Showing posts with label backfire. Show all posts
Showing posts with label backfire. Show all posts

Wednesday, January 12, 2011

What we lose through "efficiency" - Jevon's Paradox and complexity

My previous posts (here and here) focused more on the less quantifiable aspects of "efficiency," such as taste and flavour, as well as balance in nature. Today's post is a more technical post, primarily focusing on energy and economics, following up on my last two posts. Humans have always had a tendency and will to make things more "efficient" - we would rather our shopping be done at one place, we would rather a computer simulation take half as long as it currently does, we would rather pay half of what we do for our heating bill. What we believe is that making things and activities more efficient will allow us time to do other things, or allow us to do more for less. In practice however, this has a perverse feedback associated with it - we may end up using more by making things more "efficient."

A recent article in The New Yorker by David Owen was titled, "The Efficiency Dilemma: If our machines use less energy, will we just use them more?" Owen writes about Jevon's Paradox, which was first written about by a young English economist, William Stanley Jevons, in 1865. The paradox states that instead of using less by making things more efficient, we end up using more. This phenomenon is called "rebound." When the savings through efficiency are canceled out and overwhelmed by increased consumption, the phenomenon is called "backfire." When something becomes more efficient, the implicit price of it drops from a neo-classical standpoint (and we all know that the world runs, unfortunately, on neo-classical economics), thus spurring increased demand.

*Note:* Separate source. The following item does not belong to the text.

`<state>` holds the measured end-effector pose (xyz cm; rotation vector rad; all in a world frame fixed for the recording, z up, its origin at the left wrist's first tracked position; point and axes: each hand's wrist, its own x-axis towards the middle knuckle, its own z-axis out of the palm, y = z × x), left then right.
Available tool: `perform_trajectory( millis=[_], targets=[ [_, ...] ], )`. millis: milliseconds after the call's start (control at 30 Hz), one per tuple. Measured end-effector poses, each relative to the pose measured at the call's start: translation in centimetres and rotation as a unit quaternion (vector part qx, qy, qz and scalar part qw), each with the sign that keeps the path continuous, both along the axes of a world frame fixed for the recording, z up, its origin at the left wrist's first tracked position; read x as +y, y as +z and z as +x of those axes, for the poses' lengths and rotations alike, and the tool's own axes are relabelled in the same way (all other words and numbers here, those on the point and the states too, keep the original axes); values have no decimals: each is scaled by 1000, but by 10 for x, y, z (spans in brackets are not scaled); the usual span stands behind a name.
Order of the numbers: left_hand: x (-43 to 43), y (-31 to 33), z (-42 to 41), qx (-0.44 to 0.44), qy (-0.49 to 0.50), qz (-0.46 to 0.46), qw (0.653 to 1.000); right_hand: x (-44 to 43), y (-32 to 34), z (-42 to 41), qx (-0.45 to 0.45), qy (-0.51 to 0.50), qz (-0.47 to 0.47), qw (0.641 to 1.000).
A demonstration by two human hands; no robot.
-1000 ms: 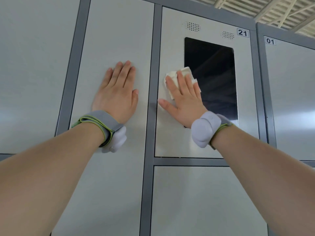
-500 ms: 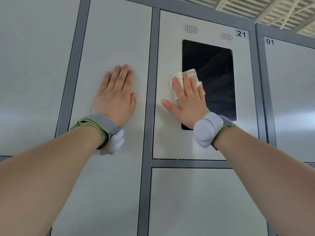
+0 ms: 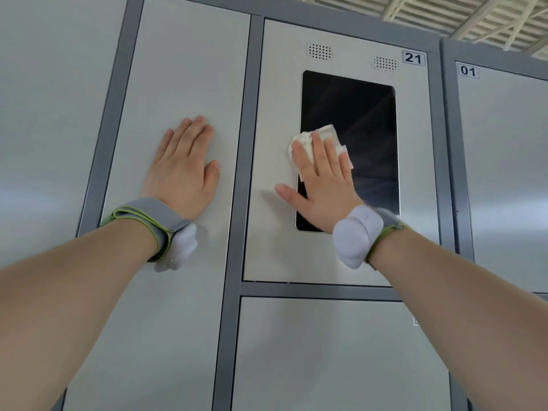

Owens gives a most wonderful example about refrigeration and air-conditioning, both energy-hungry processes. As refrigerators have become more efficient, refrigeration capacity in the world has increased multi-fold. Furthermore, the effects of better refrigeration are not limited to refrigeration only. We are tempted to buy more food to store in refrigerated conditions, and by the time we get to eating them, much of the food is spoiled anyway. Here, not only do we waste the energy going into refrigeration, we waste and throw away all of the energy, chemicals and resources that went into food production, through transportation, storage and agriculture. In fact, (and this was incredibly shocking to me), one quarter of US freshwater use goes into food that is eventually thrown away. As you may be able to tell, after a certain point, it becomes difficult to know what the true effects of efficiency gains are when moving to studying small systems to larger systems; issues only become more complex, becoming much more difficult to address. (I have written about complexity here, here and here.) Owen makes the point that, along with advocating for "efficiency," there must be other measures adopted simultaneously to make sure gains are not canceled out by increased consumption. Indeed, without further measures, you may be left in the boat of the United Kingdom, which has seen marked increases in "efficiency," but only increased greenhouse gas emissions.

There are several questions worth thinking about here: Do we need things to be more efficient? What is so wrong with things being inefficient, especially from a personal time standpoint? What are we going to do with any efficiency gains that will come our way?

Trash, to me, seems like a natural outcome of this "efficiency," "centralisation," and "convenience" mentality.